Abstract

Common damage accumulation rules fail to predict the fatigue life of solder joints under realistic service conditions where cycling amplitudes vary over time. A modification of Miner's rule of linear damage accumulation has been proposed that accounts for effects of amplitude variations in, for example, the vibration of microelectronic assemblies with lead-free solder joints on the average or characteristic fatigue life. We are, however, obviously much more concerned with the first failure across a very large sample set. Prediction of, say, the first failure out of 10000 or a million would require the extrapolation of experimental failure distributions and the assumption of a shape of this distribution. Even qualitative comparisons of accelerated test results and their scatter should account for effects of amplitude variations. We have argued that the long-term life of solder joints in vibration or cyclic bending is limited by the accumulation of inelastic work, and that much can be learned from the low cycle fatigue behavior in shear.

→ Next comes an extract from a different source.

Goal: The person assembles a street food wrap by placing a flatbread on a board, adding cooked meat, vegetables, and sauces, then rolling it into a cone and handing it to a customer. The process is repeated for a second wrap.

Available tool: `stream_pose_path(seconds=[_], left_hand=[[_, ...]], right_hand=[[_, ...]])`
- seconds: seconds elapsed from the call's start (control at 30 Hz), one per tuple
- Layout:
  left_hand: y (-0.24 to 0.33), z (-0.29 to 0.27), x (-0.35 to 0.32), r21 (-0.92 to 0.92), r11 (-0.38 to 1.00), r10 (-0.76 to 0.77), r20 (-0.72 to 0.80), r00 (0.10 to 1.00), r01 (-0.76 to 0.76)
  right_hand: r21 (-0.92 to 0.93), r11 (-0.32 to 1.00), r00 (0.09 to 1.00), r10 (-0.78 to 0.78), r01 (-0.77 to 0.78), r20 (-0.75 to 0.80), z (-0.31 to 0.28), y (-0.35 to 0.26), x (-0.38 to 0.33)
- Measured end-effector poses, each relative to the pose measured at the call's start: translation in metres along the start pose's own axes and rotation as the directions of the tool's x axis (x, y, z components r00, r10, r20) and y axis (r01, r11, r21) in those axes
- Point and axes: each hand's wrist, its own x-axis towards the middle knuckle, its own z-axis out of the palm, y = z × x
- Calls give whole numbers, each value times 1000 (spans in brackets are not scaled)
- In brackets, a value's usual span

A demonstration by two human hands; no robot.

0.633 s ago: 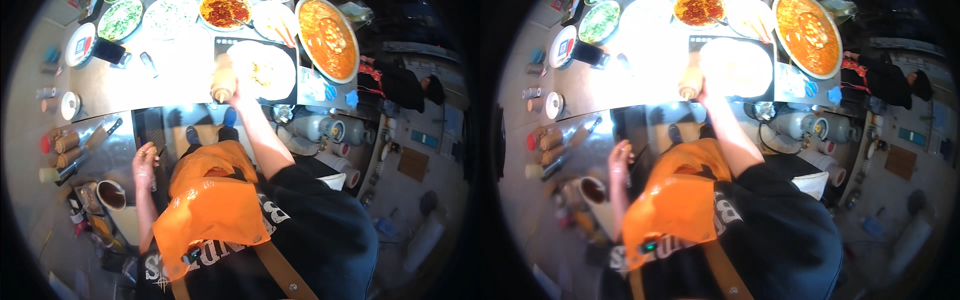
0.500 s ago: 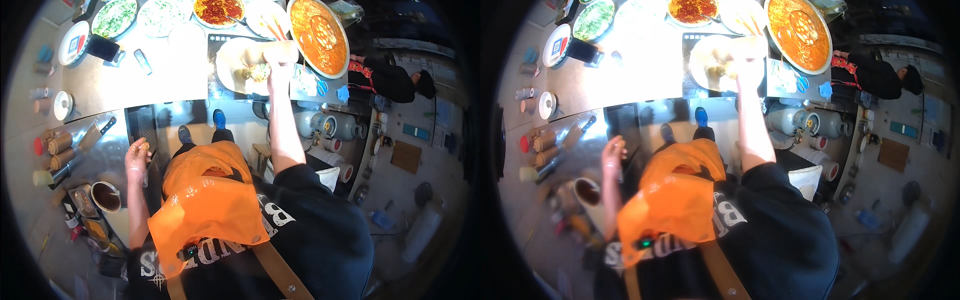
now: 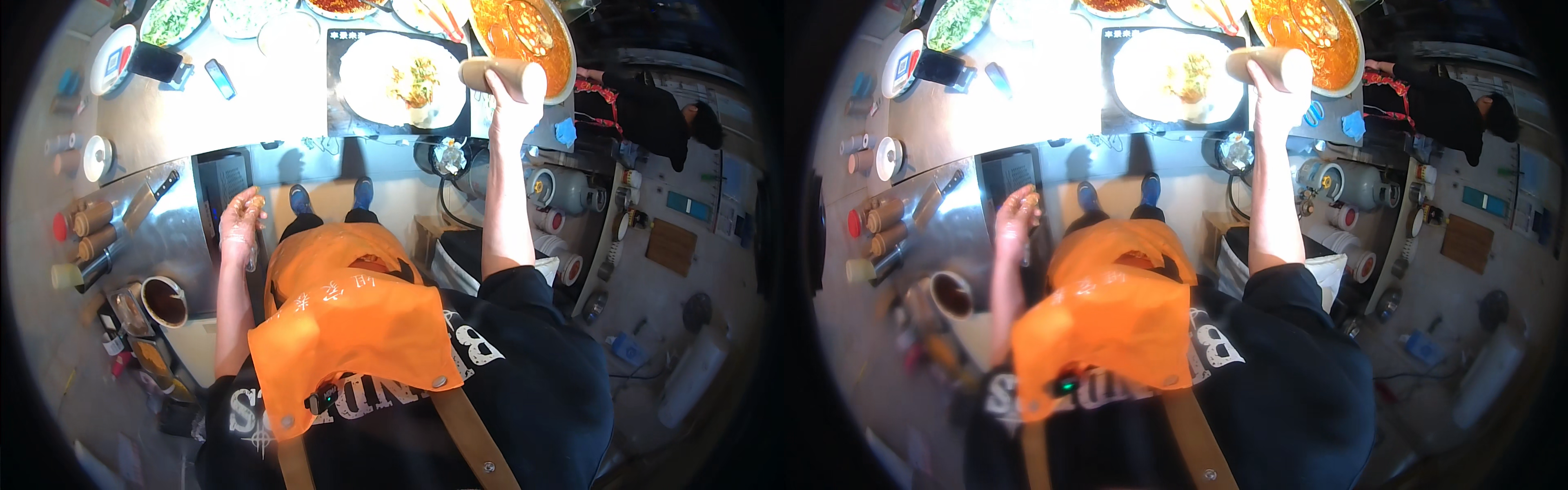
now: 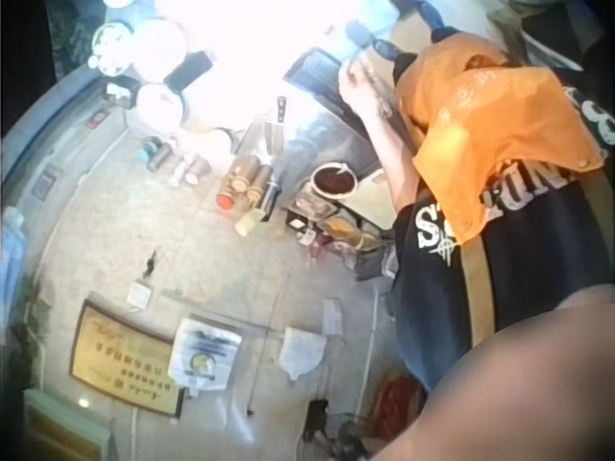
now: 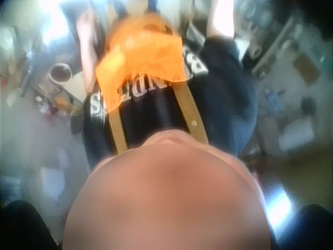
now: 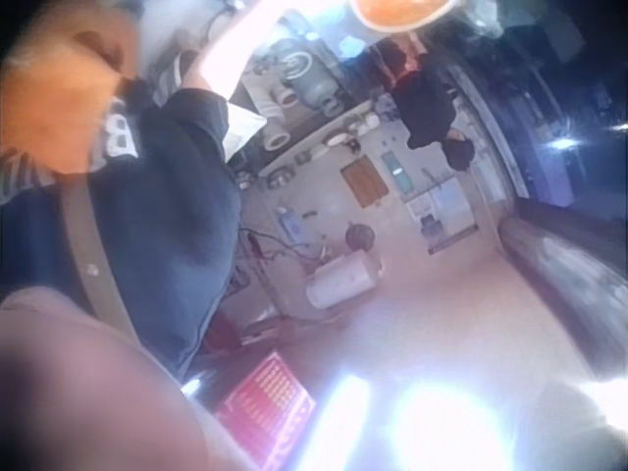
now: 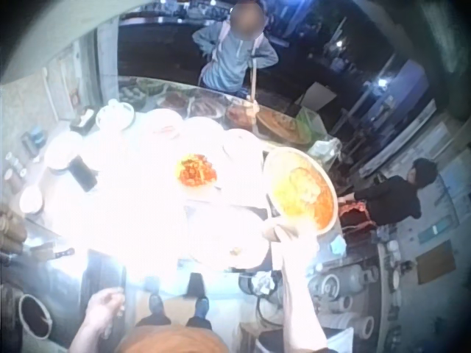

Individual ball grid array scale SAC305 and SAC105 solder joints were cycled in shear at room temperature with combinations of two different stress amplitudes. Relying on our modified Miner's rule and the associated understanding of the effects of amplitude variations, we show that the statistical uncertainty in the fatigue life of solder joints under a specific set of realistic service conditions must be significantly greater than measured in fixed amplitude cycling tests. The predicted failure distribution was best fit by a Weibull distribution over a limited range, but we argue that the assumption of such a distribution is likely to be increasingly conservative when it comes to the prediction of earlier failure. Estimates are provided for the potential errors.